Tuesday, June 3, 2008

i'm not doing well

OK so this ended up getting out of hand, but I don't have any other place to get it out of my system.

I'm feeling very depressed lately. I can't seem to get myself up to do the things that need to be done - other than the ones that HAVE to be done, like taking care of the kiddos. It was going along pretty well and then I came to the end of my thread - literally and figuratively. In my determination to finish some of my crafty projects I returned to the aprons. This was no easy feat, I mean just having the supplies out in the presence of the kids is a challenge. Then I ran out of bobbin when I was 3/4 done with the final round of top stitching on apron 1. Not a big problem normally (well it is to the perfectionist side of me but the action side of me is a screw-up so the perfectionist is learning to chill), but in this instance I apparently picked out the only bobbin that doesn't have a matching spool. Going to the store, especially a specialty store, is incredibly difficult. This is prime example of why I don't get my projects completed - things that in-and-of themselves are little, but in my circumstances are big.

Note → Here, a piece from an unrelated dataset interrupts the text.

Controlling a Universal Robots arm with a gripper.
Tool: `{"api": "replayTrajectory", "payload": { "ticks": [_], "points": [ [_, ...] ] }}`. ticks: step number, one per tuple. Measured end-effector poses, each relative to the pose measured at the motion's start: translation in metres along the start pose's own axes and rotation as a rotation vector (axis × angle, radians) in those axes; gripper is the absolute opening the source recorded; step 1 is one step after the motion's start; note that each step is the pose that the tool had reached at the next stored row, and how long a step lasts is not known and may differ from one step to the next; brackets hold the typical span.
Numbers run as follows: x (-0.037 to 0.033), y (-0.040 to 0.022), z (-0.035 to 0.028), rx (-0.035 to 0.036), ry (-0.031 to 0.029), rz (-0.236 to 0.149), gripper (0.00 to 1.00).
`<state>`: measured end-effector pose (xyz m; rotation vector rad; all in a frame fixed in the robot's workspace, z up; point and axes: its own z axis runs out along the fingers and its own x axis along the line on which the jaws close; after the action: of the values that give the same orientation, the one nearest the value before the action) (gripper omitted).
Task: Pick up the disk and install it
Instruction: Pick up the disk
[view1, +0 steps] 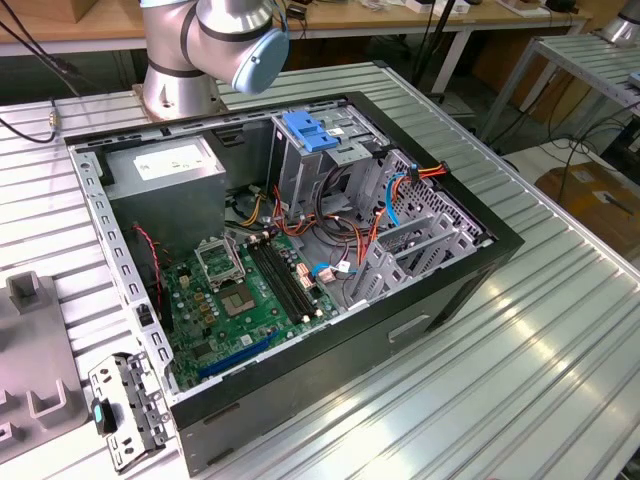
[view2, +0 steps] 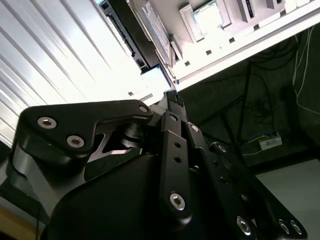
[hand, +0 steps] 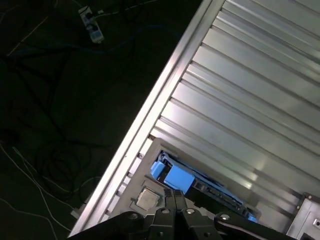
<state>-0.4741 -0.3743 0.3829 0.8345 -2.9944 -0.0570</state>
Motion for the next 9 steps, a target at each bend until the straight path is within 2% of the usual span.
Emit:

It was the beginning of bad patch. I hosted a dual baby shower in a house I hate. My husband's separation date arrived. I've had May wrong in my head for the whole month and almost missed by best friend's daughter's christening. As it was we couldn't find them in the church complex and missed most of the short ceremony. We raced to our other, rare, social event and ended up sitting next to 2 families that, well there's no single word for it. The women are nice and if I am ever alone with them conversation is OK, but if others are around I get left out. This time was no exception. The women talked, to each other, most of the time about shopping. I got a chance to interject a question about vacations and then they returned to their own world. I made a little joke about a shared name to one of the husbands and was completely ignored -worse really, he looked at me as I spoke and then turned away. My husband was so uncomfortable that he walked around while he ate rather than sit with us (thanks). Their daughters are clique-ish too, one of them even telling my daughters not to laugh along with them. The girls got up to go with my husband so I sat there "alone" until I was done feeding the baby and then moved to the group of women that I normally socialize with. I have never felt that cliques really existed in our club until that day. I went on a little bit of a tangent I guess it bothered me more than I realized.

Finances are hard right now too. Every time we get to a point of being able to afford improvements in our lives, something crops up that will take years to recover from. When my husband sold a large chunk of stock, he decided to quit working altogether and go back to school - for 5 years. Just after graduation, he injured himself because he has a policy of brute force to fix problems (not talking about fighting) and we had to buy private insurance and would still have bills. When we began to see some savings from his job (which he didn't start until a year after graduation) he gets laid off. We discover that we were lied to about the insurance and it won't cover the bills so we're suddenly $17,000 in debt plus the $3000 we forked over for bogus insurance. There are no car seats small enough to fit 3 of them in my car when the baby turns 1 at the end of the week. Because of the $17,000 we can no longer afford "new" cars - that amount just so happens to be the same amount we could finance with some stretch to make payments on a particular used minivan with the features we need/want. My husband's suggestion is "I have a temp job and I can do freelance, let's spend the severance package on the van" Yeah, OK a TEMP job (consulting for the company that just laid him off) and freelancing where he makes 70% of his salary, if he worked 2080 hours a year, and he has a terrible work ethic on. (this is a SORE point for me, he goes out to a coffee shop, sits there for 3 hours and only does one hour of billable work and complains constantly that he has this work to do but I won't let him get it done)

I'm just so tired of barely keeping our heads above water. I get enough time to myself that I don't go completely crazy but not enough that I feel satisfied with myself. When he has a regular job, we have enough money to pay bills but not enough for nice used cars, dance lessons, "cosmetic" dental work, to replace the broken couch, buy the kids actual beds, cover the bare back splash, without going into debt... And what does get done around here, gets done in such a crappy way that I don't enjoy it - even when we hire people. My husband isn't so bad a guy that divorce is obvious, but I can't stand sharing this house with him. My parents love me, but disappoint me mostly through favoring my sister with favors to the point that I often can't get the help I need when I really need it because they are helping her. I've developed an attitude of apathy about housework that I'm having a terrible time getting over. I'm just tired and I don't know what to do.